Тут Веснин не утерпел и прибавил: «Умирать — это судьба теорий. Как бы хороша ни была теория, она никогда не может быть так прекрасна, как факт».
И это изречение он тоже слышал от Кленского, который относил эти слова именно к Ценнеку.
«Он путаник и компилятор», — говорил Кленский о Ценнеке.
«Для чего же я всадил в свои заметки этого Ценнека?» — бранил себя Веснин и с тем большим рвением спешил от ценнековской теории «радиоволны, прилипшей к земному шару», перейти к старой теории Кеннеди-Хевисайда, о которой он уже упоминал несколькими страницами прежде.
По Хевисайду, ионосфера действует на короткие радиоволны, точно зеркальная оболочка, окружающая весь земной шар. Волны идут, словно по коридору, между поверхностью Земли и ионосферой. Ионосфера ограничивает рассеяние радиоволн. Теория отражения радиоволн от проводящей ионосферы дает объяснение дальней радиосвязи на коротких волнах.

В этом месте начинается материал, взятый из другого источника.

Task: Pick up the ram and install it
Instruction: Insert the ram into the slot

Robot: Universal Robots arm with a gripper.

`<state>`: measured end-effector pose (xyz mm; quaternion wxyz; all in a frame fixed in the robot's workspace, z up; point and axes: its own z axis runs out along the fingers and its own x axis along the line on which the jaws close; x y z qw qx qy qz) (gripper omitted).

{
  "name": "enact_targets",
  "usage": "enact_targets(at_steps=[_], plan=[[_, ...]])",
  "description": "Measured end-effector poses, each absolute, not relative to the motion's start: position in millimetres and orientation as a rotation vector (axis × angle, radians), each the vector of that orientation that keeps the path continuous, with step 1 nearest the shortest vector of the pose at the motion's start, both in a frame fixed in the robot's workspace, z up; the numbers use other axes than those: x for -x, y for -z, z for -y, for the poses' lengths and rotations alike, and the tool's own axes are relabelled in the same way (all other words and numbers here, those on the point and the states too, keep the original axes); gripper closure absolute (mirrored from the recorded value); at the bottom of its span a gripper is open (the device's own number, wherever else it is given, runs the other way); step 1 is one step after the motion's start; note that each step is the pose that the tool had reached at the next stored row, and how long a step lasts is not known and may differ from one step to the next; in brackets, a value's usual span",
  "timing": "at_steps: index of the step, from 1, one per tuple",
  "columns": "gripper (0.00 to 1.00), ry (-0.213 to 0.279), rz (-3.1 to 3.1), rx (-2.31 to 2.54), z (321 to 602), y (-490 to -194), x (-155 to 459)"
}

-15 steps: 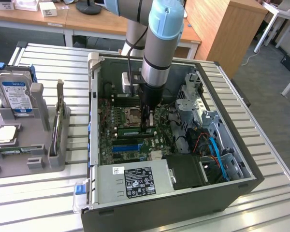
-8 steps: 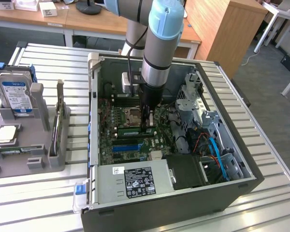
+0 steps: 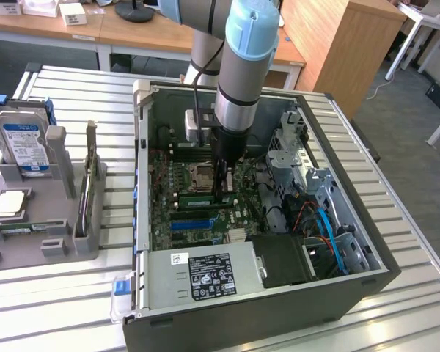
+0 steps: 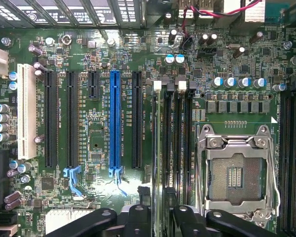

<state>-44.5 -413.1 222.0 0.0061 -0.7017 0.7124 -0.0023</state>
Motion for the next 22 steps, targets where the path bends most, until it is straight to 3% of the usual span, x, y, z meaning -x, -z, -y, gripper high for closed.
enact_targets(at_steps=[22], plan=[[0.75,0.007,-2.229,2.196,413,-247,45]])
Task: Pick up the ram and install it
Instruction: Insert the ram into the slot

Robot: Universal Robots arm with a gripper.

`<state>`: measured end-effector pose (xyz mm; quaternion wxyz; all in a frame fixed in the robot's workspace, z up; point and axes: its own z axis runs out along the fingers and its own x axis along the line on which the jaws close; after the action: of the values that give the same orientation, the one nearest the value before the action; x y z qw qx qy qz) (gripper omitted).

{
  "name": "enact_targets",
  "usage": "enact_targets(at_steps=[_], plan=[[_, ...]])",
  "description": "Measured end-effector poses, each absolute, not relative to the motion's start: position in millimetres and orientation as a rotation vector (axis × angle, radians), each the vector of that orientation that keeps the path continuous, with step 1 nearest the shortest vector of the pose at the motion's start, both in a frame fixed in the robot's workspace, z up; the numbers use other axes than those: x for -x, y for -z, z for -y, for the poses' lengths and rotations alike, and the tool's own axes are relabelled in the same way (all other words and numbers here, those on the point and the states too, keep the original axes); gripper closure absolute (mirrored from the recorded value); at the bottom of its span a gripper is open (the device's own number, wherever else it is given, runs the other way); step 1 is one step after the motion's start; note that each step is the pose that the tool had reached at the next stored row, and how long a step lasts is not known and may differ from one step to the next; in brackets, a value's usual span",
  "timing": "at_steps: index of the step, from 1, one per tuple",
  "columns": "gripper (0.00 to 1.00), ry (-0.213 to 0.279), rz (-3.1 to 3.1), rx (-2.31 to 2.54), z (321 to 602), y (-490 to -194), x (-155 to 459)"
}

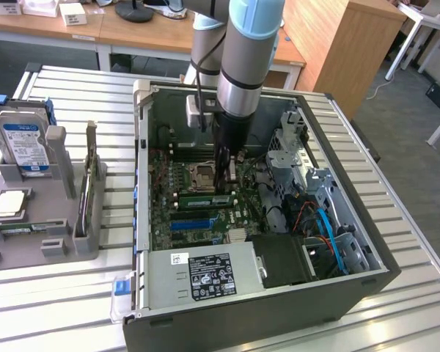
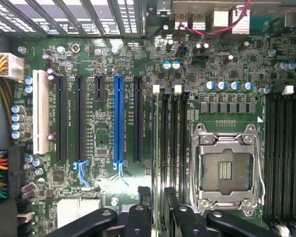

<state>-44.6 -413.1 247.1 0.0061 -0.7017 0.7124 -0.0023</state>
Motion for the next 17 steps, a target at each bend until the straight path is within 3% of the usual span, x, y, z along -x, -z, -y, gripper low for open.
enact_targets(at_steps=[17], plan=[[0.75,0.007,-2.229,2.196,413,-263,45]])
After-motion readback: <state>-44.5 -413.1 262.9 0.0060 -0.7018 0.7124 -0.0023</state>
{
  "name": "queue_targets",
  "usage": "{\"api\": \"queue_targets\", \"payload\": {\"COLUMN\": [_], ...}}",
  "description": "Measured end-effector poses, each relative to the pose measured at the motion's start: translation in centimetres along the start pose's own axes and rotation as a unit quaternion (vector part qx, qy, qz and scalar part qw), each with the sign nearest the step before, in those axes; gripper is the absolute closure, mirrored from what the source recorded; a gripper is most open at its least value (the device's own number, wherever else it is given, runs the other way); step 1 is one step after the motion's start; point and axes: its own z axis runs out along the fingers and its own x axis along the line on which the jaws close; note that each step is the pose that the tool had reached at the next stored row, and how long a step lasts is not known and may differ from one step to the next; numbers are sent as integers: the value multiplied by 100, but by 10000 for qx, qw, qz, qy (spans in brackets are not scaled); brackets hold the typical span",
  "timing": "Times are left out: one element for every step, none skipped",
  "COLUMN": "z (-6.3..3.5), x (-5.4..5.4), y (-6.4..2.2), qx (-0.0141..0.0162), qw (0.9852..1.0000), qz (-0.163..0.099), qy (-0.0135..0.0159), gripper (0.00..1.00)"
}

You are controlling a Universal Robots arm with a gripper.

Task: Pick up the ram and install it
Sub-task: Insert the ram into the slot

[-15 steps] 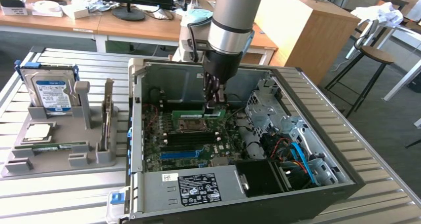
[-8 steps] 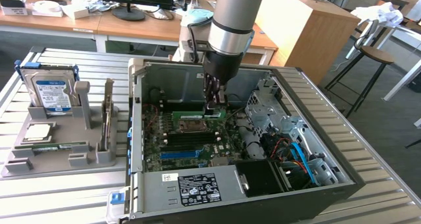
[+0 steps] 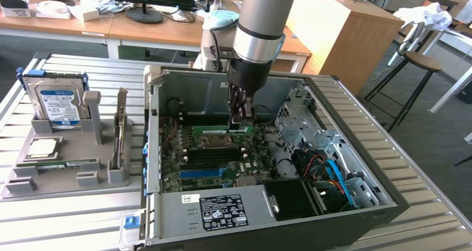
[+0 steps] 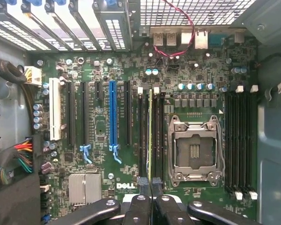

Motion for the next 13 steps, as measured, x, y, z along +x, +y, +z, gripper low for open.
{"api": "queue_targets", "payload": {"z": [11,22,33,44,53,64,72,80,87,93,101,109,118], "x": [0,0,0,0,-1,-1,-1,-1,-1,-1,-1,-1,-1], "y": [0,0,0,0,0,0,1,1,1,1,1,1,1], "qx": [0,0,0,0,0,0,0,0,0,0,0,0,0], "qw": [10000,10000,10000,10000,10000,10000,10000,10000,10000,10000,10000,10000,10000], "qz": [0,0,0,0,0,0,1,2,2,3,4,5,7], "qy": [0,0,0,1,1,1,2,2,2,2,2,2,2], "gripper": [89,89,89,89,89,89,89,89,89,89,89,89,89]}}
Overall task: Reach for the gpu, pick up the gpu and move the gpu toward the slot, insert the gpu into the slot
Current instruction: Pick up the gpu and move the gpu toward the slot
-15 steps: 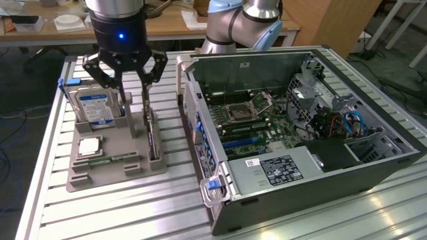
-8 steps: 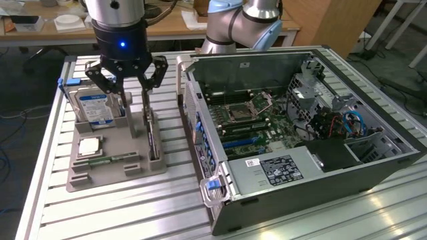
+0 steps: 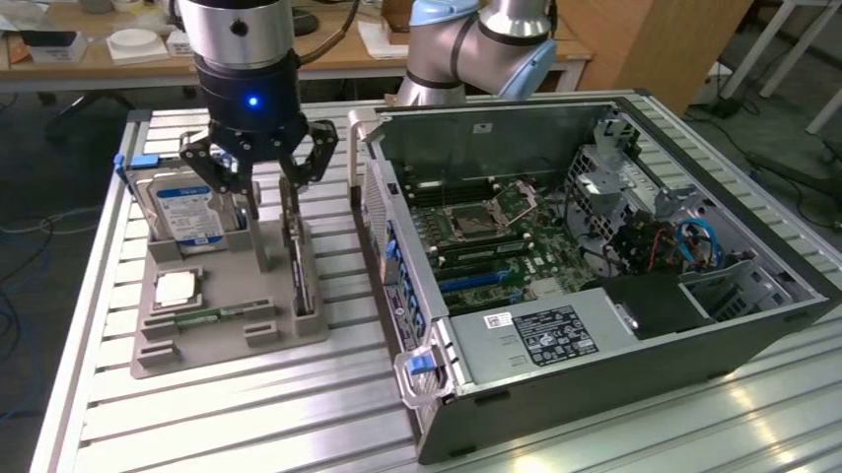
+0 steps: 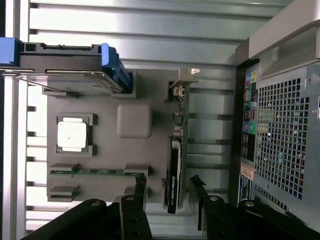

Стали создаваться новые схемы и конструкции коротковолновых передатчиков и приемников. Стали входить в практику направленные антенны: передающие, которые излучают радиоволны узким пучком, и приемные, отзывающиеся только на волны, приходящие из определенных направлений. Такими направленными антеннами можно было осуществлять связь, когда расстояние между приемной и передающей станциями в десятки тысяч раз превышало длину волны. Все трансконтинентальные и океанские радиосвязи перешли к использованию волн короче 100 метров. Радиолюбителям были оставлены лишь узкие коротковолновые диапазоны и предписаны строгие правила поведения.
«Однако, — продолжал свои ученые записки Веснин, — связь на коротких волнах оказывалась не всегда надежной. На некотором расстоянии от передатчиков наблюдались „зоны молчания“, куда не попадали ни прямые, ни отраженные от ионосферы волны. Эти зоны перемещались в зависимости от времени суток и времени года. Наблюдались кратковременные изменения силы приема, так называемые „замирания“. Некоторые волны лучше проходили днем, другие — ночью. Все эти явления зависели от состояния ионосферы, и радиоспециалисты занялись изучением свойств этих загадочных оболочек, окружающих „электромагнитной броней“ земной шар».